City orders Fort Worth Botanic Garden to permit controversial group to use venue

After the Fort Worth Botanic Garden had denied the True Texas Project use of venue to celebrate group’s 15th birthday, the City of Fort Worth reinstated the event for July 12.

In a letter written Friday by city attorney Leann Guzman, the garden was ordered to reverse the cancellation of the event, stating that the city owns the garden.

The event will be scheduled for its original dates, July 12 to July 13.

“Bet those 3 speakers who were shaking in their boots and canceled feel stupid now,” said Julie McCarty, CEO and founder of the True Texas Project, in a Facebook post Friday. “We will easily replace them, and the ticket sales are steady as ever.”

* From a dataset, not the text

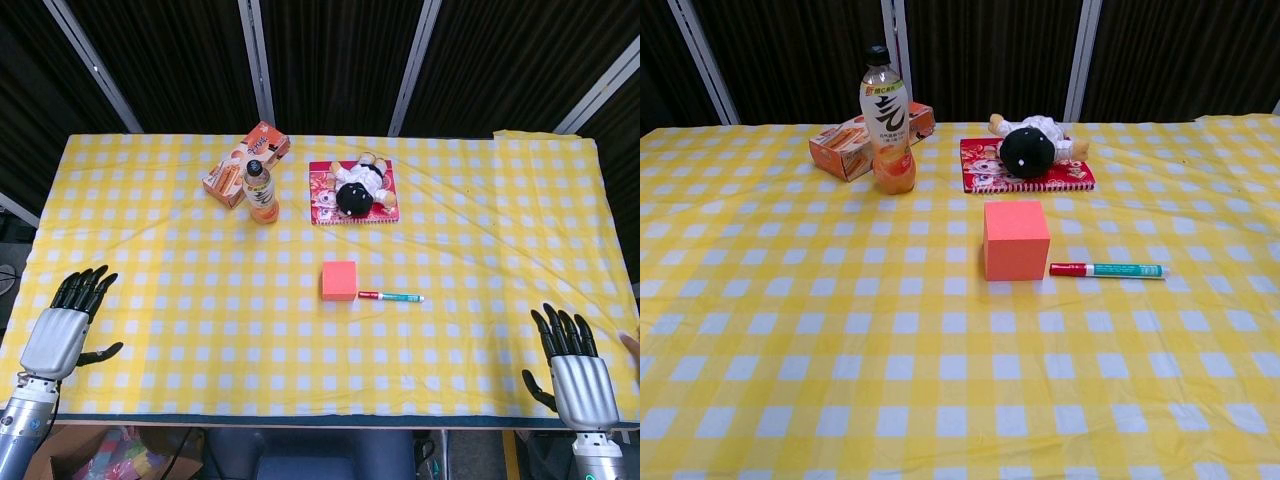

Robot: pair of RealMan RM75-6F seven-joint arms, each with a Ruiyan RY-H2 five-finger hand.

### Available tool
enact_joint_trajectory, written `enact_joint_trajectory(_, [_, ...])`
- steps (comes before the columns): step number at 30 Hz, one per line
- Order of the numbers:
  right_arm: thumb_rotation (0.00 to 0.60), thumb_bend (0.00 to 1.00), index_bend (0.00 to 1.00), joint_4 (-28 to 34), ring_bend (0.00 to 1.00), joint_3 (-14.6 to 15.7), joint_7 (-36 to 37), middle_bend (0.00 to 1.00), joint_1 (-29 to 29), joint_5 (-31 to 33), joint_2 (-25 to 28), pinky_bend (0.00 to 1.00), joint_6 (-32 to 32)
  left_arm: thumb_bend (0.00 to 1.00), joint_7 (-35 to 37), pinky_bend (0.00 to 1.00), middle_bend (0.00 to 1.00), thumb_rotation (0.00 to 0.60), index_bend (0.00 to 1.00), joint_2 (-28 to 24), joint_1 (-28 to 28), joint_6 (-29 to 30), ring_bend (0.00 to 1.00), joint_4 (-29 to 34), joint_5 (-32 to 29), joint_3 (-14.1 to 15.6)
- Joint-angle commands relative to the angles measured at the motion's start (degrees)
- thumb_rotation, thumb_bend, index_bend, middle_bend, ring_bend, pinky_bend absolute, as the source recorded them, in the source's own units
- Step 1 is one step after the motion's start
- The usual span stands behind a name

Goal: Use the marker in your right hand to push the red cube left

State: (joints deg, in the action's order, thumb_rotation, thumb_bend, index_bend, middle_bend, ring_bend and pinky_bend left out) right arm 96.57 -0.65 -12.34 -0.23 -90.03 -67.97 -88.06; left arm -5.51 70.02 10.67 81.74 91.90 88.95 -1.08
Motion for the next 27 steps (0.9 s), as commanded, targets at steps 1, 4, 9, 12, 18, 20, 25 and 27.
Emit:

When the True Texas Project initially publicized celebrating the organization’s birthday at the venue, the garden took to Facebook stating the event would not be held there.

The Garden “celebrates the diversity of our community and rejects all forms of hate speech, discrimination, or bigotry,” its post read.

The garden’s decision followed a story posted Tuesday morning by the Texas Tribune that outlined the event’s agenda, which included sessions on “Multiculturalism & The War On White America” and “Great Replacement Theory.”

Formally the NE Tarrant Tea Party, The True Texas Project was added to a national list of extremist groups in 2022.

The Texas Tribune also reported that Don Huffines, who runs the conservative think tank Huffines Liberty Foundation and was briefly listed on the page for the event, pulled out following its report.

True Texas Project has previously hosted Tarrant County leaders at events including last year, when County Judge Tim O’Hare, District Attorney Phil Sorrells and Sheriff Bill Waybourn talked about the election integrity unit at a North Richland Hills church.